While lacking traditional config files may seem inefficient, this approach has its benefits. I can quickly search for any configuration value, track changes through version control, and update











2 Comments
Thank you for sharing your practical approach with the 3-Month Rule╬ô├ç├╢it’s a refreshing perspective that balances pragmatism with growth. I appreciate how you’ve emphasized the importance of validating ideas quickly through unscalable solutions before investing heavily in scalability. Your example of using a single VM underscores the value of starting lean and learning from real usage data.
One point worth extending is the potential use of this approach to foster a culture of rapid experimentation within startups. By intentionally opting for “imperfect” solutions for a short period, teams can iterate faster and avoid premature optimization. Additionally, as your understanding of the platform matures, you can gradually refactor these initial solutions into scalable architectures, ensuring resource allocation aligns with actual demand.
Overall, your framework encourages startups to prioritize learning and adaptabilityΓÇöcrucial traits for sustainable growth. Thanks for highlighting such a pragmatic methodology!

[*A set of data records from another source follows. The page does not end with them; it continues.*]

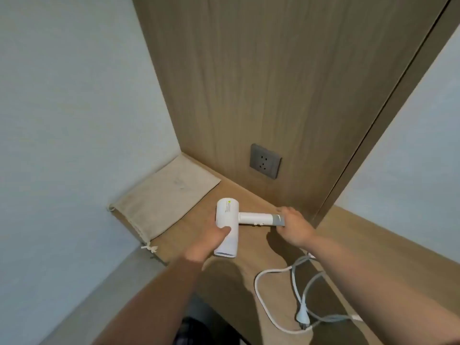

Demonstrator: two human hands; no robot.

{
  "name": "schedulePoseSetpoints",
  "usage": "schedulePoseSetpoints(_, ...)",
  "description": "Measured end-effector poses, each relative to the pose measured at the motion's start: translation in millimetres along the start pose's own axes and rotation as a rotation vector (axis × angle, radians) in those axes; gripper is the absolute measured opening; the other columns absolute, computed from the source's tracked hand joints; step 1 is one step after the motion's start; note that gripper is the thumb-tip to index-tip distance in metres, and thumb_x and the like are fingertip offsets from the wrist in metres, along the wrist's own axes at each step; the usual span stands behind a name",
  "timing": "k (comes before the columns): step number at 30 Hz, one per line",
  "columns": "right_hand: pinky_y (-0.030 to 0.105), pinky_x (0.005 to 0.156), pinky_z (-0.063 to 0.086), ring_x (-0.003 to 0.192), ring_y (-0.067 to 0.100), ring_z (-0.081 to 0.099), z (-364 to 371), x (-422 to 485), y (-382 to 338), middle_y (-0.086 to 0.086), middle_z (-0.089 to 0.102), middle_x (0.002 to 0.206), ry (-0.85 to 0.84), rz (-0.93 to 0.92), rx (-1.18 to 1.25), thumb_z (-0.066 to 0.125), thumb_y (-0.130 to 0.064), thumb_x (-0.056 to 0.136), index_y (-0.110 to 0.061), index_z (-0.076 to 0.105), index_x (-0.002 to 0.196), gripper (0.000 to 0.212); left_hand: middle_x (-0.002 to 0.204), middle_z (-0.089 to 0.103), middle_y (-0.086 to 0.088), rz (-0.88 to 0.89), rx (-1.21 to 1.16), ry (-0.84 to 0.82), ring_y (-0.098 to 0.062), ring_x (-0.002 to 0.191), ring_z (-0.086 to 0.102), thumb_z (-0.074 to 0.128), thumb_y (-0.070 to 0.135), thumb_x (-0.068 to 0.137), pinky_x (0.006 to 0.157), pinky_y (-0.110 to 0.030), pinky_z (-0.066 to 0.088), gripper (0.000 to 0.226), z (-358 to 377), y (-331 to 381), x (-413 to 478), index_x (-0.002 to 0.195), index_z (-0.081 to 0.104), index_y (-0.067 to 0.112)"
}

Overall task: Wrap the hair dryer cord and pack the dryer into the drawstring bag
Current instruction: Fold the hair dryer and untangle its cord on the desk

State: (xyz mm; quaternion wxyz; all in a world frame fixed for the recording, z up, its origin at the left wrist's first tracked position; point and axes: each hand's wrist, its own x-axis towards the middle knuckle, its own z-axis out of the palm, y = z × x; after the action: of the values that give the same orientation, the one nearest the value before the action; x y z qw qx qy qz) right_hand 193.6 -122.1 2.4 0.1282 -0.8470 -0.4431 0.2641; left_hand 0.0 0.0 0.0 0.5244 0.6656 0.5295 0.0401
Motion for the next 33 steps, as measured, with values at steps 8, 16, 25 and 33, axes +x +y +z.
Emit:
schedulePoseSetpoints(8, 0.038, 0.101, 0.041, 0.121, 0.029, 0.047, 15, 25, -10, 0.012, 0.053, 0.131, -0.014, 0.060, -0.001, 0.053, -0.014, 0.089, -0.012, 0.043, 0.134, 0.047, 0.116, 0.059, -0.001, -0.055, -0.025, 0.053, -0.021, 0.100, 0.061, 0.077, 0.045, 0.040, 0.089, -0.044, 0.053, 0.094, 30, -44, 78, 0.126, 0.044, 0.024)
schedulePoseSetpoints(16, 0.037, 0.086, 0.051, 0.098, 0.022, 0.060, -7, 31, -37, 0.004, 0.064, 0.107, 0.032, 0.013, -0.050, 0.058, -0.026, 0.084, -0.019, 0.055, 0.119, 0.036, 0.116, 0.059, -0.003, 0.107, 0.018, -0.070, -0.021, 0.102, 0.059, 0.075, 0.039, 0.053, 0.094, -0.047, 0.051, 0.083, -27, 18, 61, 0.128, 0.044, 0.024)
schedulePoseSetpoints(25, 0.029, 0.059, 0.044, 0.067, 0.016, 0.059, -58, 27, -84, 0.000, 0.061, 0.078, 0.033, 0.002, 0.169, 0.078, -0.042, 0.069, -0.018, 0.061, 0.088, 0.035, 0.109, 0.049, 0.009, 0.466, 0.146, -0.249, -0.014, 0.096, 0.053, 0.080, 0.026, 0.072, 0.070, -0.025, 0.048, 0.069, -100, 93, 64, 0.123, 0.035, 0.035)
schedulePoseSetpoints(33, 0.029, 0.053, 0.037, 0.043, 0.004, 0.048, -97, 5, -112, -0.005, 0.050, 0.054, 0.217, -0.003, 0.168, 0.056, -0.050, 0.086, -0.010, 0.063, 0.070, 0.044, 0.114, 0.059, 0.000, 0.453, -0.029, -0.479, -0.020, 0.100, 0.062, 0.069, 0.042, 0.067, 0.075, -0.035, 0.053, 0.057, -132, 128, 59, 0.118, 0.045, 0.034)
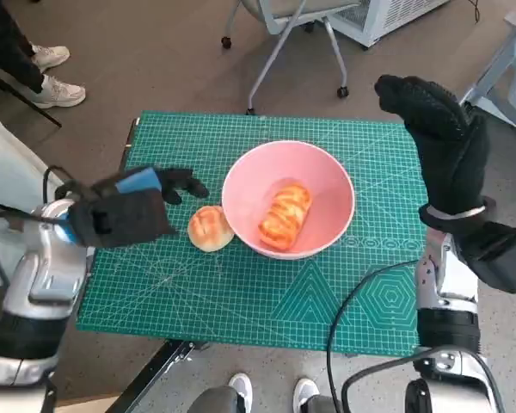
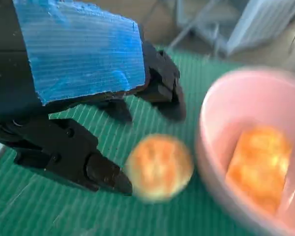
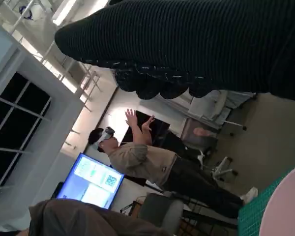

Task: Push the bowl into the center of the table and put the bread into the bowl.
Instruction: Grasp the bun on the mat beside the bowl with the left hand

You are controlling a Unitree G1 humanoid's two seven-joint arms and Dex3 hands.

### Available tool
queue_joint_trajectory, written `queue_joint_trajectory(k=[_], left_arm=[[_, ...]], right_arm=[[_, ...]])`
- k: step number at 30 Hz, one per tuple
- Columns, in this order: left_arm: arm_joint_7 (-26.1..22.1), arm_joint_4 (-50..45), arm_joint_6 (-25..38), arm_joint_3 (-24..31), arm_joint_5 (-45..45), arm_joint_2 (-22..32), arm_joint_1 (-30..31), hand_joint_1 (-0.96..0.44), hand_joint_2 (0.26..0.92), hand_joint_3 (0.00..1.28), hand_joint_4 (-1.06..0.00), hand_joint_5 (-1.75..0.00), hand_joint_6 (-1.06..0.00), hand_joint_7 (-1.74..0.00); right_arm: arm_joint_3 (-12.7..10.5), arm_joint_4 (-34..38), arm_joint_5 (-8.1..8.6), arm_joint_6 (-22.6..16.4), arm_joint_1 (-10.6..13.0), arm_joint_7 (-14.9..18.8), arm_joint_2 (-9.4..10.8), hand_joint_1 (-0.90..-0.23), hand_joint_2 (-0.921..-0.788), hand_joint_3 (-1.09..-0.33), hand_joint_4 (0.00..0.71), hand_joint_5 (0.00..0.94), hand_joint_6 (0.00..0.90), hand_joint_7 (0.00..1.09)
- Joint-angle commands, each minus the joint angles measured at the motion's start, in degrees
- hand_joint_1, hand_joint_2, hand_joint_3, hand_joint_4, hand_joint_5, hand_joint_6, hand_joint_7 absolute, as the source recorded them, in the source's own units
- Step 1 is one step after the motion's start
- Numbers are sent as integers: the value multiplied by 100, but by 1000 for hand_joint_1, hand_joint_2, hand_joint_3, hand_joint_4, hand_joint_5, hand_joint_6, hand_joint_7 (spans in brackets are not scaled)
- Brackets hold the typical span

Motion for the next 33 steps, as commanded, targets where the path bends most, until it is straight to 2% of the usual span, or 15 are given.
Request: queue_joint_trajectory(k=[1,9,15,21,33], left_arm=[[129,-495,22,-15,108,72,479,-405,682,2,-5,-5,-100,-10],[1012,-628,-523,85,268,-92,1049,-436,681,2,1,1,-83,-1],[1665,-425,-925,92,374,-299,1259,-482,692,6,1,1,-72,0],[2197,-97,-1229,34,498,-478,1308,-524,709,10,1,1,-68,0],[2846,693,-1692,-94,656,-806,1115,-543,727,10,1,1,-71,-3]], right_arm=[[-28,26,60,64,145,62,-2,-642,-921,-700,172,2,49,466],[-44,52,34,74,128,37,11,-633,-921,-699,173,2,56,454],[-29,23,-2,73,130,-1,34,-627,-921,-702,173,1,58,448],[-5,-13,-49,72,131,-19,46,-626,-921,-706,171,0,58,443],[0,-14,-58,95,123,17,21,-641,-921,-710,168,0,56,442]])
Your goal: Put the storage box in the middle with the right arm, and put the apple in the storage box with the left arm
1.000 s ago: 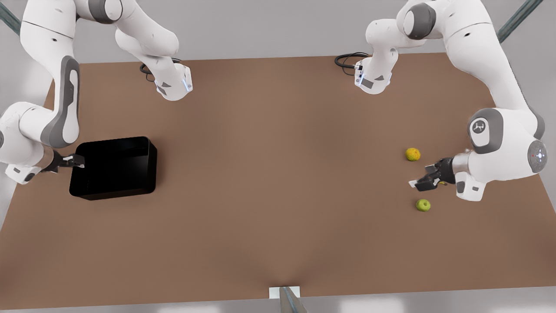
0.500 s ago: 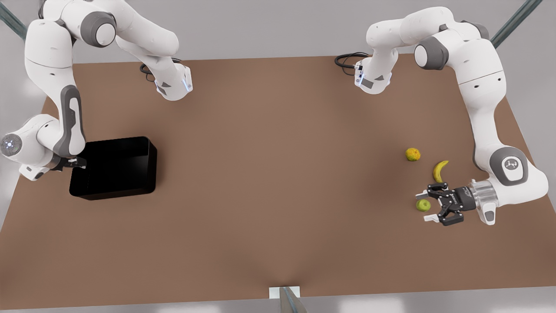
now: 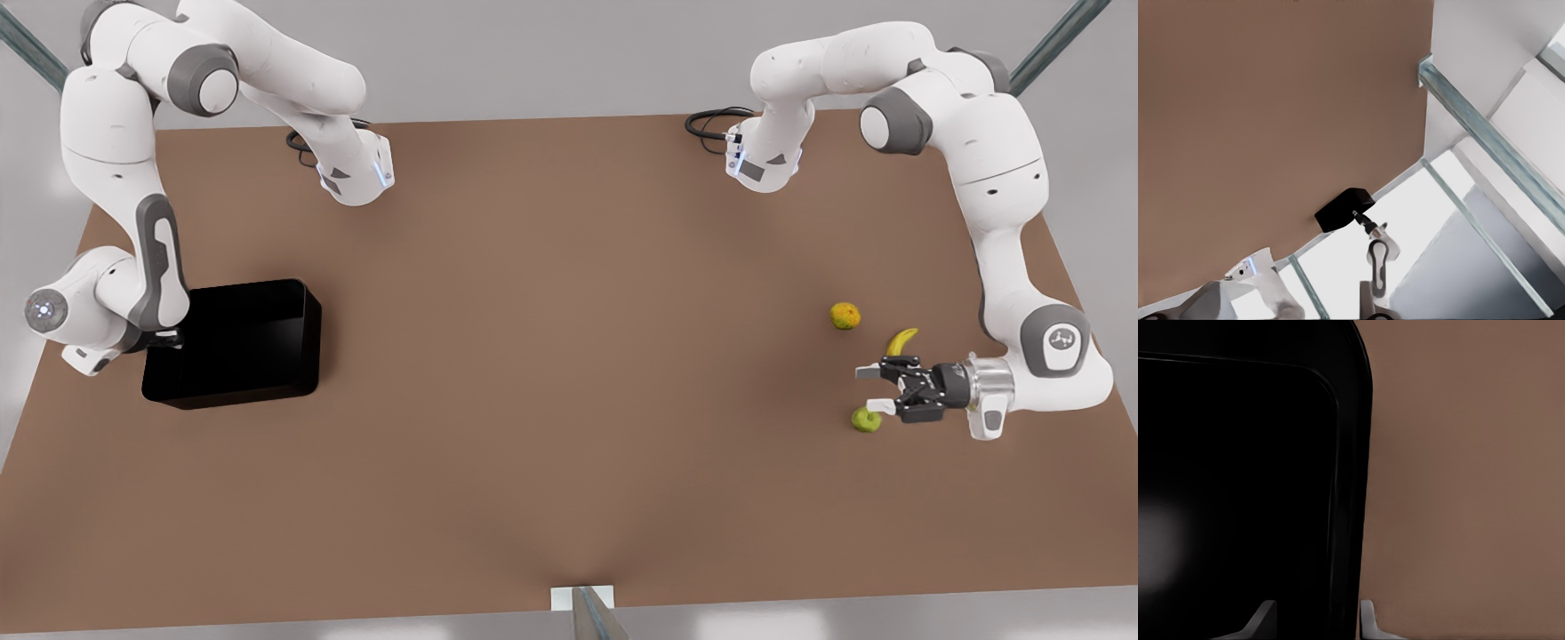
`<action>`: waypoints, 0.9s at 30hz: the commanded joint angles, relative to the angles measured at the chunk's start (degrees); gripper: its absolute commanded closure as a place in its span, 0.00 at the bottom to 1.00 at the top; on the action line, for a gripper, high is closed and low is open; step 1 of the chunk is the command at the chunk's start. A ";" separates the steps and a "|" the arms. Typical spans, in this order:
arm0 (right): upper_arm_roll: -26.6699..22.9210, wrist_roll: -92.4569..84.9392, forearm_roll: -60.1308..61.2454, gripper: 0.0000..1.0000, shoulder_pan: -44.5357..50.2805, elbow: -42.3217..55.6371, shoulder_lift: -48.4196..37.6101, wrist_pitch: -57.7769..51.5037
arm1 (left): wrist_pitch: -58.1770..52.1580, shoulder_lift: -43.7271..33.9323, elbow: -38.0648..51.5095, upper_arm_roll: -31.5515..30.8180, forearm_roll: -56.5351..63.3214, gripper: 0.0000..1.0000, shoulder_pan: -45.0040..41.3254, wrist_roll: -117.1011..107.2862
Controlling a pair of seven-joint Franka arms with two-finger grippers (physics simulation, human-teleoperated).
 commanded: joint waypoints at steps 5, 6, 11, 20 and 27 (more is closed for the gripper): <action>0.00 -0.99 -0.13 0.76 0.00 0.18 0.54 -0.18 | 9.06 1.08 -3.15 -0.11 0.57 0.00 0.18 -8.45; 0.00 -1.61 -0.13 0.79 0.00 0.45 0.54 -0.44 | 12.05 1.08 -4.47 -0.19 0.31 0.00 0.18 -10.56; 0.00 -3.10 -0.13 0.79 0.09 1.15 0.98 -0.62 | 9.68 9.34 -0.43 3.23 -8.12 0.00 0.27 -13.99; 0.96 -5.65 0.05 0.79 2.72 6.60 0.36 -7.82 | 5.81 13.65 2.82 7.10 -9.53 0.00 -0.17 -14.78; 5.89 -5.74 2.33 0.79 11.16 14.24 -1.22 -16.17 | 10.56 14.62 2.12 8.95 -8.39 0.00 -1.13 -28.58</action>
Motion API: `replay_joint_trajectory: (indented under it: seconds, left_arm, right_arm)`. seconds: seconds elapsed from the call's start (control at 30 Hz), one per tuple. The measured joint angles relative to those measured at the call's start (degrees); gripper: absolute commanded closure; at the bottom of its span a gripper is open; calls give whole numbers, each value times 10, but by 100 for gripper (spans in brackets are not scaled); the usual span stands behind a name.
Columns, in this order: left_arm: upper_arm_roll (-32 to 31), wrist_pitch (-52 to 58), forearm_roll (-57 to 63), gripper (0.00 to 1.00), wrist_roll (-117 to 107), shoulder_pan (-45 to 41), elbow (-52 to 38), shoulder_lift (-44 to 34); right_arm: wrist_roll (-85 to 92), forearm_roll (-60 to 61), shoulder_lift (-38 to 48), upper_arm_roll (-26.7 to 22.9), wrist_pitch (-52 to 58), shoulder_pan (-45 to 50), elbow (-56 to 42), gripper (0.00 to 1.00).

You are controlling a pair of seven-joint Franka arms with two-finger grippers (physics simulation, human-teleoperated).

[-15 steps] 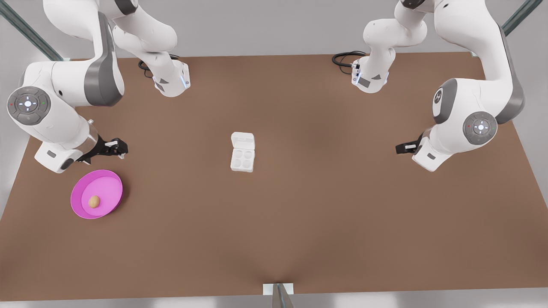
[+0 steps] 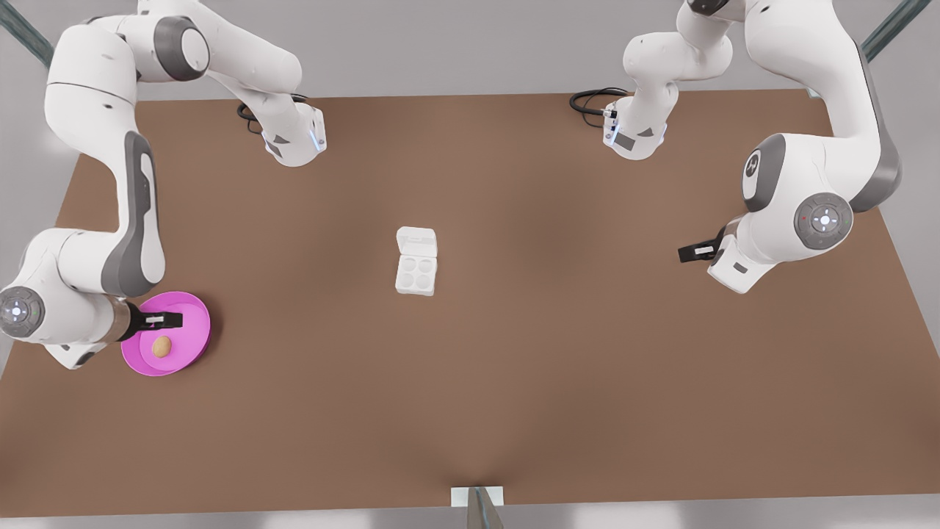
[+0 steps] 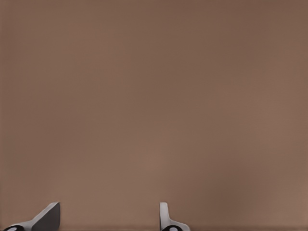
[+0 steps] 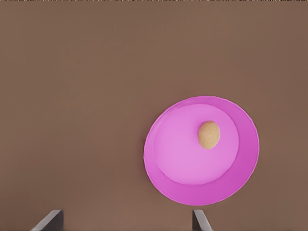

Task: Pack egg into the box and close the box lid

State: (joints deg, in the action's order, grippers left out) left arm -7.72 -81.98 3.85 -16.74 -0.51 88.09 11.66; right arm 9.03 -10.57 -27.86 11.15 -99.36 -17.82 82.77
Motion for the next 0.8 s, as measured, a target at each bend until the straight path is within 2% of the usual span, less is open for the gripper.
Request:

Thank you for sharing your pragmatic approach with the 3-Month Rule╬ô├ç├╢it’s a refreshing perspective that balances the necessity of quick validation with a disciplined timeframe. Your emphasis on “doing things that don╬ô├ç├ût scale” resonates deeply, especially for early-stage startups where immediate learning and user feedback are paramount.
The decision to operate on a single VM and hardcode configurations underscores a focus on agility over perfection, echoing Jeff Bezos’ principle of “disagree and commit”╬ô├ç├╢sometimes you need to move fast and iterate based on real-world data rather than premature optimization. This approach aligns with the concept of *Minimum Viable Product (MVP)* development, which has proven to be a core driver of startup success.
One insight worth considering is integrating lightweight monitoring tools or simple analytics early on╬ô├ç├╢even with a minimal setup. This can provide quantitative validation of whether your assumptions hold true before investing in more complex, scalable architecture. Also, as your platform matures, gradually refactoring these “quick and dirty” solutions into more modular components can pave a smoother transition toward scalability, avoiding the technical debt trap.
Overall, your framework exemplifies a mindset that prioritizes validated learning, fast iteration, and resource-conscious engineeringΓÇöall crucial for startup longevity and growth. Looking forward to seeing how your approach evolves as you scale!